Perdí las hojas. No doy sombra ni oxígeno. No freno vientos.
Mis flores cayeron hace más tiempo aún. No decoro horizontes, ni perfumo
habitaciones. No embellezco el patio ni la vereda.
Mis frutos ya fueron tomados. Algunos sirvieron de alimento, otros pudrieron
la tierra e hicieron más fértiles mis raíces y las de los vecinos. A unos pocos
les sacaron semillas para una nueva siembra.
Estoy desnudo. No soy compañía de nadie. Ni siquiera parezco ser útil
como posada de los pájaros. Muy pocos frecuentan mis ramas vacías.
He vuelto a realizar las funciones básicas de todo ser vivo: respirar –cuanto
me permiten las raíces y la corteza- y nutrirme. Nada más. Son cosas que
siempre hago, pero en las que no pienso demasiado. Hoy, que solo puedo hacer
eso, tengo más tiempo para pensar…
Primero, en la importancia de una salud básica: hay tantos otros que ya
no pueden ni respirar ni nutrirse, o que lo hacen con mucha más dificultad que
yo en este momento.
Segundo, en cada una de las otras cosas que forman parte de mi vida, y en
el trabajo diario de hacer, hacer y hacer, no me detengo. ¿Soy consciente de lo
que me va pasando? ¿Percibo lo que va fluyendo por mis ramas? ¿Quiero hacer lo
que hago? Hay cosas a las que no puedo renunciar, ya que son parte de mi
naturaleza, parte de mi especie… Pero, ¿y todo lo accesorio que depende de una
opción mía? ¿Lo quiero en mis días? ¿Le estoy dando el valor que cada cosa se
merece?
De pronto se me cruzan un montón de pensamientos y me angustio un poco.

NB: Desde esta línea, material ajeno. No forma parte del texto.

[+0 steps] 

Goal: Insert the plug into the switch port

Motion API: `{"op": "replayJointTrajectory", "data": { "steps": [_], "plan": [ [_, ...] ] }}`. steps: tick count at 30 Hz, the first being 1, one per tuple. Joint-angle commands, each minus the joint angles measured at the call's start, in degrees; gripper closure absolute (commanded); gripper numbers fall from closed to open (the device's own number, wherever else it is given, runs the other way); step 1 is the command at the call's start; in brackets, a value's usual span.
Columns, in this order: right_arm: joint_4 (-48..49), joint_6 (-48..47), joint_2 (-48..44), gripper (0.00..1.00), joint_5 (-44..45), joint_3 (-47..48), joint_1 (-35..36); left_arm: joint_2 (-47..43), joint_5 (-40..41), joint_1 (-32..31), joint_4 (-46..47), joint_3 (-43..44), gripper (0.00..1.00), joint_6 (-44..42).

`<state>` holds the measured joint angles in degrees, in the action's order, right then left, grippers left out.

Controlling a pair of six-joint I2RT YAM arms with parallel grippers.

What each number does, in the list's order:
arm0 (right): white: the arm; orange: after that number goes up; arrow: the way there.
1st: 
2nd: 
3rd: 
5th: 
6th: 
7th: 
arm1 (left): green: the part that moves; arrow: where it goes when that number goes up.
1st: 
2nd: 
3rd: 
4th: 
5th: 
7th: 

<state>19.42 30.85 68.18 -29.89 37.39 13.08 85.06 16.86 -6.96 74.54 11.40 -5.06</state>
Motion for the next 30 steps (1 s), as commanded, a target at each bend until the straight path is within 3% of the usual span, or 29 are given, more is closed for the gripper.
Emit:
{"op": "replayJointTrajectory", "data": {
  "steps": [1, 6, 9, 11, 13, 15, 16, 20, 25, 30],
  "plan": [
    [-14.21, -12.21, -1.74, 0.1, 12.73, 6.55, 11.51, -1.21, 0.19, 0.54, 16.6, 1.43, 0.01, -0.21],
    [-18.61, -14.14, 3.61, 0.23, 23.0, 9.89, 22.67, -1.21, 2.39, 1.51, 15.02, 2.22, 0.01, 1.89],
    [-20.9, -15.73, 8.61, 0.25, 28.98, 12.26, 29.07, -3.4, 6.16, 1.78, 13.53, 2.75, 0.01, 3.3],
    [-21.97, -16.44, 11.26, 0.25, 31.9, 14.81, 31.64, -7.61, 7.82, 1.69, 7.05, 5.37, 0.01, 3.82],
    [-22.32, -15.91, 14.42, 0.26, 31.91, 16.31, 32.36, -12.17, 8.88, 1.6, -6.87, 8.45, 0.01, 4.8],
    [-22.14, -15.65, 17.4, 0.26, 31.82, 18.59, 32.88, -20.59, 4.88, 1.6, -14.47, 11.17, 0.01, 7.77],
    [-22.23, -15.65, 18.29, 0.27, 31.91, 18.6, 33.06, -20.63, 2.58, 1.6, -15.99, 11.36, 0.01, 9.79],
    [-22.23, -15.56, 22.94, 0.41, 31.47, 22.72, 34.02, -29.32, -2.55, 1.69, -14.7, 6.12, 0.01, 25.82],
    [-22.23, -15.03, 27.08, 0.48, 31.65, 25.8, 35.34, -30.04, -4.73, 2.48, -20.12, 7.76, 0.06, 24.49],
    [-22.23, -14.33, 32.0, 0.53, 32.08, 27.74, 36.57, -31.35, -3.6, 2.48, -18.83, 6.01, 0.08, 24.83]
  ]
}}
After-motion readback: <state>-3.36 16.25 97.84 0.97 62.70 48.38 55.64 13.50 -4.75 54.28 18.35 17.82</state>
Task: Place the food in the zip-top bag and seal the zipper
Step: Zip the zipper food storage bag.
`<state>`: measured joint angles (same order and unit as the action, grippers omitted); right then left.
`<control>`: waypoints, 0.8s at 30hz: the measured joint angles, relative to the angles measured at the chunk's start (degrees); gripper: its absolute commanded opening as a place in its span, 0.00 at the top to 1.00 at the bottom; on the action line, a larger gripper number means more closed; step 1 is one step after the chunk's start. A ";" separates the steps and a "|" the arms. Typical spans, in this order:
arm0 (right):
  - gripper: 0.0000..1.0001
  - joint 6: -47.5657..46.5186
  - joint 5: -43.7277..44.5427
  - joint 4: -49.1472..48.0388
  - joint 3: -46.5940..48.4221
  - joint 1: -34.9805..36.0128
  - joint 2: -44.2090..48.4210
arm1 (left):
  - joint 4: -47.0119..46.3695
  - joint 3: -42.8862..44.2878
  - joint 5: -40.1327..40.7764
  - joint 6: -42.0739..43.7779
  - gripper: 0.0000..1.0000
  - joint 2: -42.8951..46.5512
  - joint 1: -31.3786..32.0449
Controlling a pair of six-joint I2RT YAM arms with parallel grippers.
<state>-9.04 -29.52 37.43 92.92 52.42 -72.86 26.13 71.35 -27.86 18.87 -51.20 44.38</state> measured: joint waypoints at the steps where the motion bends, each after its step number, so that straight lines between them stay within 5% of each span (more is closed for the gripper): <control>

Está buena esta época, en que, como tengo menos cosas para hacer, la savia va
más lenta por dentro. Temprano oscurece y el silencio es mayor. Menos personas
rondan cerca. Y no puedo dejar de pensar en que le vine dando más importancia a
que cuelguen de mis ramas una hamaca paraguaya y se animen a hacer una casita
encima mío, a, por ejemplo, tener el agua suficiente para cuando las flores dan
paso a los frutos… Y como estas, varias imágenes van y vienen…
En esta maraña, agradezco a la naturaleza de la cual formo parte que sea
tan sabia y permita estos tiempos de quietud. A muchos no les gusta. Claro, en
primavera y en verano todos somos estrellas. Incluso yo brillo en esos días.
Pero no puedo tener ni una primavera florida ni un verano lleno de frutos, si
antes no paso por este despojo tan silente pero tan necesario.